Cycloplegic refraction showed in this study that it still produces the best results. Photo: Getty Images.
Cycloplegic agents are useful when refracting young children because they reduce fluctuations in the ciliary muscle, enabling the provider to obtain more accurate measurements. Though cycloplegic refraction is considered the gold standard, the use of eye drops is sometimes distressing for young children, and many parents refuse cycloplegia because of stinging and other ocular side effects. Non-cycloplegic refraction is an alternative option. Researchers recently conducted a systematic review and meta-analysis to determine the diagnostic agreement between the two modalities. They found that while some non-cycloplegic approaches are useful, the gold standard approach remains the most accurate.
Ten of the studies (totaling 2,724 participants) met inclusion criteria for the meta-analysis.
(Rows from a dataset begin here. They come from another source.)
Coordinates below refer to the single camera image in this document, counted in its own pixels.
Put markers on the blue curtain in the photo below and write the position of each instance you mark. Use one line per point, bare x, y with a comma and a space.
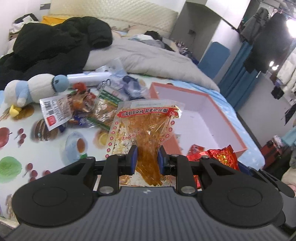
237, 84

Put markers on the green white snack bag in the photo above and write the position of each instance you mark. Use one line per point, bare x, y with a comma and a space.
105, 107

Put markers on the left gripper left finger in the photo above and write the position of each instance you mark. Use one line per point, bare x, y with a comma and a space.
113, 167

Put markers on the cream padded headboard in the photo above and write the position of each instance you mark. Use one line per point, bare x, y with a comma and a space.
120, 15

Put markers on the black jacket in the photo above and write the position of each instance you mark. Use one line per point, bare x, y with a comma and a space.
60, 49

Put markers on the blue silver snack packet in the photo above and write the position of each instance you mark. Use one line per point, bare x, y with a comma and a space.
78, 121

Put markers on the fruit print tablecloth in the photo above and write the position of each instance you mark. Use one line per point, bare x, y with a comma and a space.
29, 151

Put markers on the clear bag dark snacks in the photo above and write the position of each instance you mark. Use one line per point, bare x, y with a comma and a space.
59, 109

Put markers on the grey quilt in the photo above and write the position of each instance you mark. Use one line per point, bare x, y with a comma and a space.
140, 58

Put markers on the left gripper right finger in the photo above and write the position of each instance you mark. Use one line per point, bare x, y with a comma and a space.
181, 168

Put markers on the white hanging coat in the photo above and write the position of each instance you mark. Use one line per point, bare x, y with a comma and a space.
286, 74

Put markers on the white tube roll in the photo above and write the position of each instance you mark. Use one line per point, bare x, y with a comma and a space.
88, 78

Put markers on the pink cardboard box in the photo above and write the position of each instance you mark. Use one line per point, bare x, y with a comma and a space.
202, 122

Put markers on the clear bag orange snack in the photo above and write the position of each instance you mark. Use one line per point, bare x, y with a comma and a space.
148, 124

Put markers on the blue white plush toy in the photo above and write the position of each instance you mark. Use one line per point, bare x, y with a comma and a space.
20, 93

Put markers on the red foil snack packets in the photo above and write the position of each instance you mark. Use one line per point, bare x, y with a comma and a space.
214, 164

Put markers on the blue white plastic bag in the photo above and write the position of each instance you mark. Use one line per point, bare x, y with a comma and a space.
121, 81

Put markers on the red suitcase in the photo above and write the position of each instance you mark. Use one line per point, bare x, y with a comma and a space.
271, 152

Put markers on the hanging dark coat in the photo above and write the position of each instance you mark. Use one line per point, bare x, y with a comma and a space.
270, 44

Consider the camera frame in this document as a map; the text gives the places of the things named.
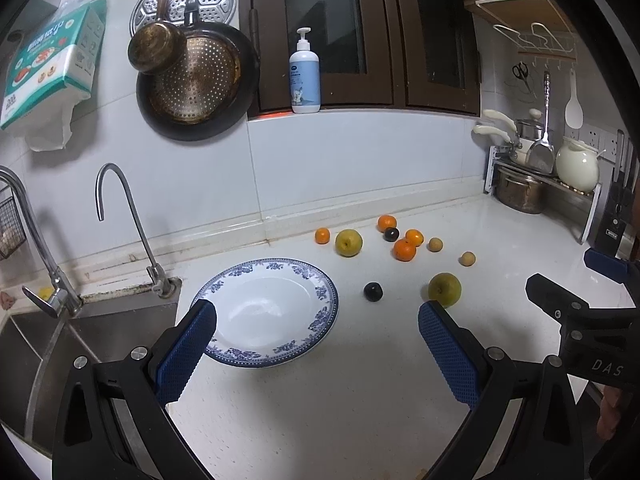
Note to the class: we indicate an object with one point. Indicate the cream handle upper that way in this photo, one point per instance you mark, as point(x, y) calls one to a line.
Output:
point(496, 115)

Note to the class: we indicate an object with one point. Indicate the blue white porcelain plate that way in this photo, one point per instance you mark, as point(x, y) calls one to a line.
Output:
point(269, 311)

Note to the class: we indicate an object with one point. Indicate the chrome sink faucet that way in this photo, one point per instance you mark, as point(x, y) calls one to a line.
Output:
point(64, 295)

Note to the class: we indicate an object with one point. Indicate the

When the researchers compared non-cycloplegic Plusoptix and cycloplegic autorefractors, they found that the test for overall effect wasn’t significant. The pooled mean difference was -0.08D with a prediction interval of -1.72D to +1.56D. “At less than 0.25D, this indicates marginal overestimation of myopia and underestimation of hyperopia under non-cycloplegic conditions,” they noted in their paper. “The results suggest that the non-cycloplegic Plusoptix is an accurate method for examining refractive error.”
The researchers also found a significant difference when comparing cycloplegic refraction with non-cycloplegic autorefraction with a Retinomax and Canon autorefractor. The Retinomax’s negative mean effect size, for example, produced overestimates of myopia under non-cycloplegic conditions, making this an inaccurate method for measuring refractive error under these conditions. The Canon autorefractor had similar results.
Overall, cycloplegic refraction proved the most accurate approach for children 12 and younger. For those with low to moderate levels of hyperopia, the non-cycloplegic Plusoptix autorefractor was most useful; however, this approach can’t be substituted for a measurement that includes the use of cycloplegic drops. “Cycloplegic refraction is still recommended to ensure diagnostic accuracy in children younger than 12 years of age,” the authors concluded.
Wilson S, Ctori I, Shah R, et al. Systemic review and meta-analysis on the agreement of non-cycloplegic and cycloplegic refraction in children. Ophthalmic Physiol Opt. 2022;00:1-13.